Gilthorpe M S, Maddick I H, Petrie A
Biostatistics Unit, Eastman Dental Institute for Oral Health Care Sciences, University College London, UK.
Community Dent Health. 2000 Dec;17(4):218-21.
To explain the concepts and application of Bayesian modelling and how it can be applied to the analysis of dental research data.
Methodological in nature, this article introduces Bayesian modelling through hypothetical dental examples.

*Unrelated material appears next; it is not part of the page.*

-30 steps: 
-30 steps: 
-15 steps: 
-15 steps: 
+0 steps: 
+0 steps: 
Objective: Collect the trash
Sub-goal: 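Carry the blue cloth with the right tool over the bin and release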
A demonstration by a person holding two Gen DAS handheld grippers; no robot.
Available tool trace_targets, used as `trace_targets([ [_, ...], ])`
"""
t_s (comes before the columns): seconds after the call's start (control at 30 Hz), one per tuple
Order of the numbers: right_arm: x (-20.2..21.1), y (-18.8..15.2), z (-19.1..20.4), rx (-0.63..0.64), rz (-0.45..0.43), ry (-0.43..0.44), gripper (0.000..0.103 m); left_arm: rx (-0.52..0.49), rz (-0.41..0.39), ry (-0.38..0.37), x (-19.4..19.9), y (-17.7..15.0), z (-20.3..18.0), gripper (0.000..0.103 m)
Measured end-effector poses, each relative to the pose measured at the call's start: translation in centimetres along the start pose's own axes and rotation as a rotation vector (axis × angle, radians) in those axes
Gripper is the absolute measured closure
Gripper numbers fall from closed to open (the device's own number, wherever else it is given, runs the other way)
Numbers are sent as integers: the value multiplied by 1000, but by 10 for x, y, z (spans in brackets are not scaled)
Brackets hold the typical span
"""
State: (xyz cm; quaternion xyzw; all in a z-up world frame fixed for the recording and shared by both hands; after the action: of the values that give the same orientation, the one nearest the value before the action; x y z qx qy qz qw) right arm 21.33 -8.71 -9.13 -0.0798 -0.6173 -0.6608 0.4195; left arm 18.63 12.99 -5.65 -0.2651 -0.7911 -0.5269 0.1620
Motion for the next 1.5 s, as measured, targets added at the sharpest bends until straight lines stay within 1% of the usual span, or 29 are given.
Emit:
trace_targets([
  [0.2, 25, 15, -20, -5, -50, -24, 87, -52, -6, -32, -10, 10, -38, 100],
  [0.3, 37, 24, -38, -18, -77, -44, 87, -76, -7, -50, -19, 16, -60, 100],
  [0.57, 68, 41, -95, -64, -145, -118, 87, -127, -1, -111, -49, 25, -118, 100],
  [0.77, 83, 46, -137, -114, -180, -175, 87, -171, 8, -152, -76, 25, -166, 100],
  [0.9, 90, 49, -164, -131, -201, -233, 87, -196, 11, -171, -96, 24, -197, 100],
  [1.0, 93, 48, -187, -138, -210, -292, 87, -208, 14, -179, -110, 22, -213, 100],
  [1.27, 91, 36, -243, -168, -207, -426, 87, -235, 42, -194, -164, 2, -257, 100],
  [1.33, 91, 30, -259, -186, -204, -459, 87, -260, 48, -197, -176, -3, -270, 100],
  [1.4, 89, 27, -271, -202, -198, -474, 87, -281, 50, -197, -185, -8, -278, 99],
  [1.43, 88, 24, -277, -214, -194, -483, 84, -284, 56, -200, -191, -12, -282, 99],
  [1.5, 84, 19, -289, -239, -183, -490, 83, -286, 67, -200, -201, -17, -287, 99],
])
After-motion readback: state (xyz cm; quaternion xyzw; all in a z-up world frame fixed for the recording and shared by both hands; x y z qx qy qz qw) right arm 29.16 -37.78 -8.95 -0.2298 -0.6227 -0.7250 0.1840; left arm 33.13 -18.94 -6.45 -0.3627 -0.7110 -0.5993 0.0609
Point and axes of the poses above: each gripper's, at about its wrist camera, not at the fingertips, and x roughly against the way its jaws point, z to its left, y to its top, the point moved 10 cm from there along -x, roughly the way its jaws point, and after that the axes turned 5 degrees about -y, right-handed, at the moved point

The synthesis of RCT results with previous evidence, including expert opinion, is used to illustrate full Bayesian modelling. Meta-analysis, in the form of empirical Bayesian modelling, is introduced. An example of full Bayesian modelling is described for the synthesis of evidence from several studies that investigate the success of root canal treatment. Hierarchical (Bayesian) modelling is demonstrated for a survey of childhood caries, where surface data is nested within subjects.

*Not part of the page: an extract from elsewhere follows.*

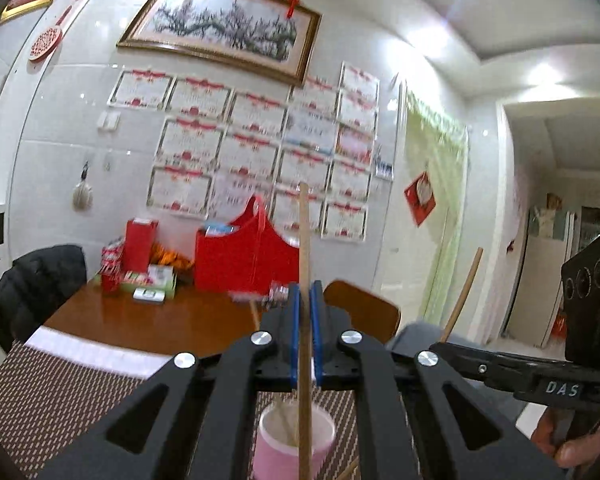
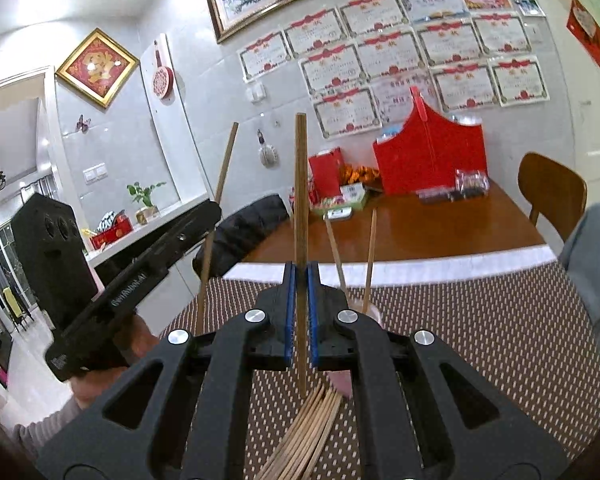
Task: Organize utensils
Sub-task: 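Raise the chopstick with the right gripper and release it into the cup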
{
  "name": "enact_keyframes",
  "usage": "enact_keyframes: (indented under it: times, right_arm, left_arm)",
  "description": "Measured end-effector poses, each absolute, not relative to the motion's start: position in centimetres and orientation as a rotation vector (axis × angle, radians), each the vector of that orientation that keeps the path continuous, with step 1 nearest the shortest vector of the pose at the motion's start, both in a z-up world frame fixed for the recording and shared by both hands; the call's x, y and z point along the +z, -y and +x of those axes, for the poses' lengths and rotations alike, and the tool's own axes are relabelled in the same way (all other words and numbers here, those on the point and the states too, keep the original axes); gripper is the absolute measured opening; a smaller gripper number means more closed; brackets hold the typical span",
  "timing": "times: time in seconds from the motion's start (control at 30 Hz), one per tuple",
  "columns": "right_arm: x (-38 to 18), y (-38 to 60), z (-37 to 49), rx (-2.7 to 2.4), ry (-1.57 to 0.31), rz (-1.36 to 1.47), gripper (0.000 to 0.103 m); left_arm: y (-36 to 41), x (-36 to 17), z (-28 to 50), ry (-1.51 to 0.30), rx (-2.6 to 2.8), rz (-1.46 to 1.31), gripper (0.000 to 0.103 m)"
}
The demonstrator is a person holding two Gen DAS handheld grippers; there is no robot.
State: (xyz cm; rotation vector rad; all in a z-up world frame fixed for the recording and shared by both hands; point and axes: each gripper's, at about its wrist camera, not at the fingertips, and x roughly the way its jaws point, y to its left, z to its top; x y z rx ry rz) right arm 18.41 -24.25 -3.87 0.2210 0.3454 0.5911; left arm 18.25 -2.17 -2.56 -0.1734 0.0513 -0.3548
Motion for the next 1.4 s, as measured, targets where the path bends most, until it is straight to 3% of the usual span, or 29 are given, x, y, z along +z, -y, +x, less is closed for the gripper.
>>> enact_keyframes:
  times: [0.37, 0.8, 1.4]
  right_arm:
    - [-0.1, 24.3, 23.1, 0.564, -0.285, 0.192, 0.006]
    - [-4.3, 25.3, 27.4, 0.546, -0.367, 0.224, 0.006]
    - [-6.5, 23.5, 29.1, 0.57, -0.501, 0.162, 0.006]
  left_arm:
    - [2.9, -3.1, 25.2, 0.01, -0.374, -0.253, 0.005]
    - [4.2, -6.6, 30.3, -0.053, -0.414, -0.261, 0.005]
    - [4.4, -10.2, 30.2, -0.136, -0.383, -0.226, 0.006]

Bayesian methods enhance interpretation of research evidence through the synthesis of information from multiple sources.
Bayesian modelling is now readily accessible to clinical researchers and is able to augment the application of clinical decision making in the development of guidelines and clinical practice.
解释贝叶斯建模的概念与应用,以及其如何应用于牙科研究数据的分析。
本质上属于方法学内容,本文通过假设的牙科实例介绍贝叶斯建模。
将随机对照试验结果与先前证据(包括专家意见)进行综合,以说明完整的贝叶斯建模。引入了经验贝叶斯建模形式的荟萃分析。描述了一个完整贝叶斯建模的实例,用于综合多项研究中关于根管治疗成功率的证据。针对一项儿童龋齿调查展示了分层(贝叶斯)建模,其中表面数据嵌套于个体之中。
贝叶斯方法通过综合来自多个来源的信息增强了对研究证据的解读。
临床研究人员现在可以轻松使用贝叶斯建模,并且它能够在制定指南和临床实践中增强临床决策的应用。